The American dramatic film winner CODA is less restrained. Ruby, a teenaged child of deaf adults and the only hearing member in the family, discovers a talent for singing. Her parents and brother must come to terms with her practicing an art they cannot appreciate.
Tropes of the standard high school drama — mean kids, that supportive professor, a stage performance or two — are thoughtfully elevated, but only briefly, by the larger context of disability and inclusion.
The more interesting piece of the story is Ruby’s family’s fight to revolutionise the fishing industry, in which they have toiled for generations and which is reeling under corruption. Through sign and song, the film shows why the balance between leaning on and letting go is so hard to strike among loved ones.

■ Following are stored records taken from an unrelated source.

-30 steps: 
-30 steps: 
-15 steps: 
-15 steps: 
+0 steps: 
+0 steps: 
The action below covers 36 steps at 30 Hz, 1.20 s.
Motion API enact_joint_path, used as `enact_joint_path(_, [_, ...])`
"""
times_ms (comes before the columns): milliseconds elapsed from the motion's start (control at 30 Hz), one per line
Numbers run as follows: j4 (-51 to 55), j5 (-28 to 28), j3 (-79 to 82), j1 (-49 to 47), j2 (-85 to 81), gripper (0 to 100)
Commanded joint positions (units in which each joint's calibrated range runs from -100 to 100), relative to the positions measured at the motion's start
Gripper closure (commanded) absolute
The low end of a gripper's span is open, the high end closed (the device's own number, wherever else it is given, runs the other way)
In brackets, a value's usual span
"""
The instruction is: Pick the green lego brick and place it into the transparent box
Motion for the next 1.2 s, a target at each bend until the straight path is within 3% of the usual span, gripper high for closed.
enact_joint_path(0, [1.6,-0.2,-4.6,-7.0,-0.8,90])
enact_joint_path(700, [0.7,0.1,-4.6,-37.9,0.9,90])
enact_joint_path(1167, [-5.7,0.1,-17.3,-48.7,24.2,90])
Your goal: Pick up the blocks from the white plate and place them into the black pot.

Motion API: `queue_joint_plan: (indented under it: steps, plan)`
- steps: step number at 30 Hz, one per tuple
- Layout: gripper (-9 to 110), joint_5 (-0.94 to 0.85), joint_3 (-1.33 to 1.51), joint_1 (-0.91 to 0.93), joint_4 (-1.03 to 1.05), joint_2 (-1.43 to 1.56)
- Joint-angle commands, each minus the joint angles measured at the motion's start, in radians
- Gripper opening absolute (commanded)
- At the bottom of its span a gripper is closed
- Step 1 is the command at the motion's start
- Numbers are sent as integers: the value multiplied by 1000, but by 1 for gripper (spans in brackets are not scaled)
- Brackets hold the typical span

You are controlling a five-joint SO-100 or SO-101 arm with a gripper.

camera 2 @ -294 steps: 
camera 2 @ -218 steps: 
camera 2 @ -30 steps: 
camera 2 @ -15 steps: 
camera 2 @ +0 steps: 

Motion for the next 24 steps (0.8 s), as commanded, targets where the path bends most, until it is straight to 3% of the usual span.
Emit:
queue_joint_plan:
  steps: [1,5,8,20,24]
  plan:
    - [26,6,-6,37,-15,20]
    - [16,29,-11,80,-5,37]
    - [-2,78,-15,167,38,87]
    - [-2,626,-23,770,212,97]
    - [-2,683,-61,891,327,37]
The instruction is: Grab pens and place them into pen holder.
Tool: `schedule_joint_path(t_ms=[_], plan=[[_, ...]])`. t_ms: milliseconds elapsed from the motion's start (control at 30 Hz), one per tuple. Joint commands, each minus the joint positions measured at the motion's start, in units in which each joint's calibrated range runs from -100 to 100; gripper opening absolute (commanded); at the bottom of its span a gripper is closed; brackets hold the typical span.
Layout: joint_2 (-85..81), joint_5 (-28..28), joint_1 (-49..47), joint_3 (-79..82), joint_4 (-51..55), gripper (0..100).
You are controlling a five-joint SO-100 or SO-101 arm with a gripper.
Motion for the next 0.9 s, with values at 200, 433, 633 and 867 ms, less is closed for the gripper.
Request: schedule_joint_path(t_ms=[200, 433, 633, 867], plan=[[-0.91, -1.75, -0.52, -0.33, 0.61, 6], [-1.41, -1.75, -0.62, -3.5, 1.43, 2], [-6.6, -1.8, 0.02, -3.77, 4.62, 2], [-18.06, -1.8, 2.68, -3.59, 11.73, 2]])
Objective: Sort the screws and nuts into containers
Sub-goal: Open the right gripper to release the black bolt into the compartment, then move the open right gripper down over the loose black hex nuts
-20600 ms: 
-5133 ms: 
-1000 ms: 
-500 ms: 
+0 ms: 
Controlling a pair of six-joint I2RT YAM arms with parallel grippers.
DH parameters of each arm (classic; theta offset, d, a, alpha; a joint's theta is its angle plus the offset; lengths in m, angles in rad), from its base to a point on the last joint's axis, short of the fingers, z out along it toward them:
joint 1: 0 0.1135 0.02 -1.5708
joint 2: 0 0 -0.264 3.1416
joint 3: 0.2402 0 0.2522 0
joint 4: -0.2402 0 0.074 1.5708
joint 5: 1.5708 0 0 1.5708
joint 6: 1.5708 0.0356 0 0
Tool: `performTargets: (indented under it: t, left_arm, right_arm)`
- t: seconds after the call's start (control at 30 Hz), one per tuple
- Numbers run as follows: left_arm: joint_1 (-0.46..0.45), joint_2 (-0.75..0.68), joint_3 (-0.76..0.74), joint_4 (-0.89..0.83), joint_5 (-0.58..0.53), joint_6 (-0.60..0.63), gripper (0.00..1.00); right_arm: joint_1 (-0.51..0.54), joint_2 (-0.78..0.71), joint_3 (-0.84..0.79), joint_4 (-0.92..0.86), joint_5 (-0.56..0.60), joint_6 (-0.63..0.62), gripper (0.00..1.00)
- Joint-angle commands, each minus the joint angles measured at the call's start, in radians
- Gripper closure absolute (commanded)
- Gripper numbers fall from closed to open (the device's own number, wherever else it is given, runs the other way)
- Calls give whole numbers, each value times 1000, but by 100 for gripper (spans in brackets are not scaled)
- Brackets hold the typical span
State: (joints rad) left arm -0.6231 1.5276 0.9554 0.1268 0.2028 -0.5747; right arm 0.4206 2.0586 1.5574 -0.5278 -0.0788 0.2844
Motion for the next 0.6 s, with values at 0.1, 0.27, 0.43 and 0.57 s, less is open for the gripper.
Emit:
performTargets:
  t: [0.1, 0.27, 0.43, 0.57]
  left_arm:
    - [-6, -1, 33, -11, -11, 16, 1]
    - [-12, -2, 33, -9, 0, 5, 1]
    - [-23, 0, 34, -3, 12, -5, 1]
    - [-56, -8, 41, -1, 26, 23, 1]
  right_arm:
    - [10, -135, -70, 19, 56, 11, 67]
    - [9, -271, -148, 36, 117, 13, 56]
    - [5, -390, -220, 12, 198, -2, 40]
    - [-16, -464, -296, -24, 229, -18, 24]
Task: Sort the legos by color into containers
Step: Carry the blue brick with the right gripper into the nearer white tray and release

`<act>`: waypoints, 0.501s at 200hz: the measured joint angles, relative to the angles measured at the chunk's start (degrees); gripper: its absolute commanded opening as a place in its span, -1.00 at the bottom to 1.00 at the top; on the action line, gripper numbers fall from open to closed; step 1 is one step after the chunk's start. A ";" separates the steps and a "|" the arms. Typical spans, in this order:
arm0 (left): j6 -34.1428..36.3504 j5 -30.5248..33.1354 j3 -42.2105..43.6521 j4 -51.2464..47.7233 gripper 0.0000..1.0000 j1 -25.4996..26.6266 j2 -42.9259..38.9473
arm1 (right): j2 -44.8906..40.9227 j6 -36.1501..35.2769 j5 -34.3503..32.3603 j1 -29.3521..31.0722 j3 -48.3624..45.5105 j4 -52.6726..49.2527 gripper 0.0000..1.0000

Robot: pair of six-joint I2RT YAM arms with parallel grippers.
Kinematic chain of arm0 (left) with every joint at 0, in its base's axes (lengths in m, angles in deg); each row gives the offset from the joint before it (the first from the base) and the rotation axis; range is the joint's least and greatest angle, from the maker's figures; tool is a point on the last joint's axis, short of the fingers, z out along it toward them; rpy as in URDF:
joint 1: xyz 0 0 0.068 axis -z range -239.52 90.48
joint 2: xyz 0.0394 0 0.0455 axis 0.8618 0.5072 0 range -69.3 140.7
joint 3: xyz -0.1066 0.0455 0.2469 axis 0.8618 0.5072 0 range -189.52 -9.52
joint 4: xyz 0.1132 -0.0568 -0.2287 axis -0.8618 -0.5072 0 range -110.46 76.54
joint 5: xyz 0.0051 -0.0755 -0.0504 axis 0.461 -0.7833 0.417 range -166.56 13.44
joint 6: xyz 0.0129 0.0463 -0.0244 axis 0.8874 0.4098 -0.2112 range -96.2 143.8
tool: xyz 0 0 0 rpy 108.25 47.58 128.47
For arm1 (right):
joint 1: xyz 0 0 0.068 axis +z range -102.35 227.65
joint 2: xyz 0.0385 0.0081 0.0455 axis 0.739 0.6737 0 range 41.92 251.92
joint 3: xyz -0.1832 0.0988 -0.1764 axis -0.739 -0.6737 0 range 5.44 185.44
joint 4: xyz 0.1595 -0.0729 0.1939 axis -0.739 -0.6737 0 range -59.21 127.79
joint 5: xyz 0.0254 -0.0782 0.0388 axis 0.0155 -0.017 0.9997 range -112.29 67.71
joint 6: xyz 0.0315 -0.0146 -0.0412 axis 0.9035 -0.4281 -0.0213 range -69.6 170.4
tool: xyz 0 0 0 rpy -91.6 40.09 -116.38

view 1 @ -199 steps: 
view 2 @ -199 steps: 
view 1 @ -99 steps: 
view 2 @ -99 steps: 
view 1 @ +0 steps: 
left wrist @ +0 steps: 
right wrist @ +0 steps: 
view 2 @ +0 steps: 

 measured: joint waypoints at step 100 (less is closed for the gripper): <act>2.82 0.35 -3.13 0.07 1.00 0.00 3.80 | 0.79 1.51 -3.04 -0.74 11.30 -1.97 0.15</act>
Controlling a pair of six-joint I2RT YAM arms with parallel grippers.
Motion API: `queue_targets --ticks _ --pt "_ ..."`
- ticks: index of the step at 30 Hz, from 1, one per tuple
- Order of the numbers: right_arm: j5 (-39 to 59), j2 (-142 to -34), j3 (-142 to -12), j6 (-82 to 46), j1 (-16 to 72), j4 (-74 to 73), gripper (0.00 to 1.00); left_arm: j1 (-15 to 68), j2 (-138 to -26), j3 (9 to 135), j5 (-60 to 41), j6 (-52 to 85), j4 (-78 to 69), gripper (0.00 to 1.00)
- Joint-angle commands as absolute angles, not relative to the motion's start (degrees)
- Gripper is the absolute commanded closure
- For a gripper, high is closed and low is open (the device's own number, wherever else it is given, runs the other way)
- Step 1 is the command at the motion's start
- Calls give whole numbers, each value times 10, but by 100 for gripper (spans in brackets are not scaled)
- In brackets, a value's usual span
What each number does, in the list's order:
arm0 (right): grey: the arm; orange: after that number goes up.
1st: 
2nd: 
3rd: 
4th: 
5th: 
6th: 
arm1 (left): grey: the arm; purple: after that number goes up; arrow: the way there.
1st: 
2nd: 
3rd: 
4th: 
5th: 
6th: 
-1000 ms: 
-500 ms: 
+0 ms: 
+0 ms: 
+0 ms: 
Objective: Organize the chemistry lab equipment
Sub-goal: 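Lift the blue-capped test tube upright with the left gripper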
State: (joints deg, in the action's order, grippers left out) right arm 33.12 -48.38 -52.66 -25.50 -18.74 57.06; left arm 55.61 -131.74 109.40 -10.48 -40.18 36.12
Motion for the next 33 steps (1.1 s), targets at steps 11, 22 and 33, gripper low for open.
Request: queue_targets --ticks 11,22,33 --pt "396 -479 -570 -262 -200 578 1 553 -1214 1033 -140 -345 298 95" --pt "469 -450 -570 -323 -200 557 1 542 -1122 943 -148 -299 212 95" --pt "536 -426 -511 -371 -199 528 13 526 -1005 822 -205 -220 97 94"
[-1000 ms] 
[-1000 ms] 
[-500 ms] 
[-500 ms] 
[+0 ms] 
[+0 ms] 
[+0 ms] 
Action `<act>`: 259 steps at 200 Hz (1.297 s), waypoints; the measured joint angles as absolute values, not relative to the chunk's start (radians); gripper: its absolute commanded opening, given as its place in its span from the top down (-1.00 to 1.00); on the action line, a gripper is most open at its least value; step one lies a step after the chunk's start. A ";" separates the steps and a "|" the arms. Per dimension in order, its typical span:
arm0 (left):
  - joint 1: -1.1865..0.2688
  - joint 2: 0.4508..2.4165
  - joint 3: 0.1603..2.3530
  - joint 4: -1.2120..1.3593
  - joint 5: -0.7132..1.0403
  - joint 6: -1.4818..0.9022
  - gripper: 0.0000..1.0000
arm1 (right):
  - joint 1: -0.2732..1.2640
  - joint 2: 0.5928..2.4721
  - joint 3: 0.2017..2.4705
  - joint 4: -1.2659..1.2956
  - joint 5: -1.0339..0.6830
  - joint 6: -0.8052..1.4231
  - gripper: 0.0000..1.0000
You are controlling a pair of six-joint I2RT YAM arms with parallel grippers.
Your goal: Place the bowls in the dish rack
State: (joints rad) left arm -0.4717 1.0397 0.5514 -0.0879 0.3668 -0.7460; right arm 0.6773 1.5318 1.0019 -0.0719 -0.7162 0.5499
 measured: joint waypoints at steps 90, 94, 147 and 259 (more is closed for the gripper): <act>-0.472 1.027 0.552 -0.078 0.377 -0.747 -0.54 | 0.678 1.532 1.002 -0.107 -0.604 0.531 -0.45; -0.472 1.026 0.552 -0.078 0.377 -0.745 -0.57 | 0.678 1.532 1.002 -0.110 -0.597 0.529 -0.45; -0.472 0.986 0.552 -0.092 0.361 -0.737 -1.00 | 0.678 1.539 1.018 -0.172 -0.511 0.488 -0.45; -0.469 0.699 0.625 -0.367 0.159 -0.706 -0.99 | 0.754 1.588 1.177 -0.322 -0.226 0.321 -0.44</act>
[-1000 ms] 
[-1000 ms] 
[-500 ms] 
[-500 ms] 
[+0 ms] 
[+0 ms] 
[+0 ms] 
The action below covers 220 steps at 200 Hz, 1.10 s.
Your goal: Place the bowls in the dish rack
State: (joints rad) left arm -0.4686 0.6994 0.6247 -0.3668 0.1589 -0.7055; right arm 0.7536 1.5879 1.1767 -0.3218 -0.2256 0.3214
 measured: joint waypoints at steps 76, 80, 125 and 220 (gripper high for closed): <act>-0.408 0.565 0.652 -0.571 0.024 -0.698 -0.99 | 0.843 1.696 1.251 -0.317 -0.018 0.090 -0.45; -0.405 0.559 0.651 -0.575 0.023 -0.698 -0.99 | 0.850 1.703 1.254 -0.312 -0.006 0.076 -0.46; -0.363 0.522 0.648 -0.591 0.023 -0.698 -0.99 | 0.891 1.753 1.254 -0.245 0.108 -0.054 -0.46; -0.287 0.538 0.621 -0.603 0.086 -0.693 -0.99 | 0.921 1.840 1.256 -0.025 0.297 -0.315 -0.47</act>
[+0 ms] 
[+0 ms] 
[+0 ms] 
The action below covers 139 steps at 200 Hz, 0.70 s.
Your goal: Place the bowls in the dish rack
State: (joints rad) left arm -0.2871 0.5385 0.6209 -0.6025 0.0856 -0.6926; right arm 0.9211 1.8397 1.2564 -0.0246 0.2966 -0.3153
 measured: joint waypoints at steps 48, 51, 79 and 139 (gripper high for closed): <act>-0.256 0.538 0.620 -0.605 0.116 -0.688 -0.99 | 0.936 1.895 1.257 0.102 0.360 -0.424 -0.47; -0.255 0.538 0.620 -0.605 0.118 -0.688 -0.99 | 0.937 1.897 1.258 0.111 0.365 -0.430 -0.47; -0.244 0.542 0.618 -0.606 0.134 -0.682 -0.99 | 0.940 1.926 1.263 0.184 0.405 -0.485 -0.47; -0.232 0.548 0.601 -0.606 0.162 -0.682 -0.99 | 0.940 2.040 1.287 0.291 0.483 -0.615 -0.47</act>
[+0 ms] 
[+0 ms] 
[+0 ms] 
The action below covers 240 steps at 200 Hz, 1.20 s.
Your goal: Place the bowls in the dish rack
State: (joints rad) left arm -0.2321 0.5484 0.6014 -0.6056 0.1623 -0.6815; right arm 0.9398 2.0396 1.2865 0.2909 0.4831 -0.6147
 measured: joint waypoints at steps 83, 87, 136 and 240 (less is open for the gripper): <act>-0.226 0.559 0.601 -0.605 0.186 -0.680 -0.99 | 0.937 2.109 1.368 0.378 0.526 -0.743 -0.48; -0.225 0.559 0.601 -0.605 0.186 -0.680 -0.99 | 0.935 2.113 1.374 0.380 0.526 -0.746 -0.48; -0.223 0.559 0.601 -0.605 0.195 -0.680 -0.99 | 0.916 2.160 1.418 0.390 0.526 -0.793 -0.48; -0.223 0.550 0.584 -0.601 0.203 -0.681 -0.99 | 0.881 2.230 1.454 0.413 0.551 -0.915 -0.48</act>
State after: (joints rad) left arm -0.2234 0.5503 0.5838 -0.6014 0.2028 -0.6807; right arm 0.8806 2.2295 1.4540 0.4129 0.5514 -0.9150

In Summer of Soul (…Or, When The Revolution Could Not Be Televised), debutant filmmaker Ahmir Questlove Thompson proves that the Harlem Cultural Festival did indeed happen. Whereas 1969 is popularly associated with the much-documented Woodstock music festival, contemporary performances in Harlem — including Mavis Staples, Stevie Wonder and Sly among others — were infuriatingly forgotten outside of African American circles.
Questlove Thompson’s winning documentary, which shows footage from the event for the first time ever and has performers and festival goers recount the zeitgeist of the period, is an important act of resurrection.
It takes us to Harlem at the height of the Black Power movement, a year after Martin Luther King Jr’s assassination, where young blacks are pronouncing pride in their blackness, in their African-ness. The fashion, hair, and vocabulary of the community is changing. When Nina Simone, looking “like an African Princess” as one festival attendee notes in the film, sings “Are you ready, black people?” over and over again, the viewer has no choice but to be charged by the electricity of meaning, memory and music.
Closer home, one woman struggles against superstitions and systems in Ajitpal Singh’s minutely observed, carefully constructed Fire in the Mountains.
She tends to her son’s broken legs and runs a homestay in a picturesque yet punishing part of the Kumaon range. The money she has eked out to build a road leading to the hospital is imperilled by her husband who would rather spend it on a religious ritual to rid his son of what he believes is a curse. That such damaging blind faith thrives among us stirs pain and anger, which are echoed in the film’s staggering conclusion.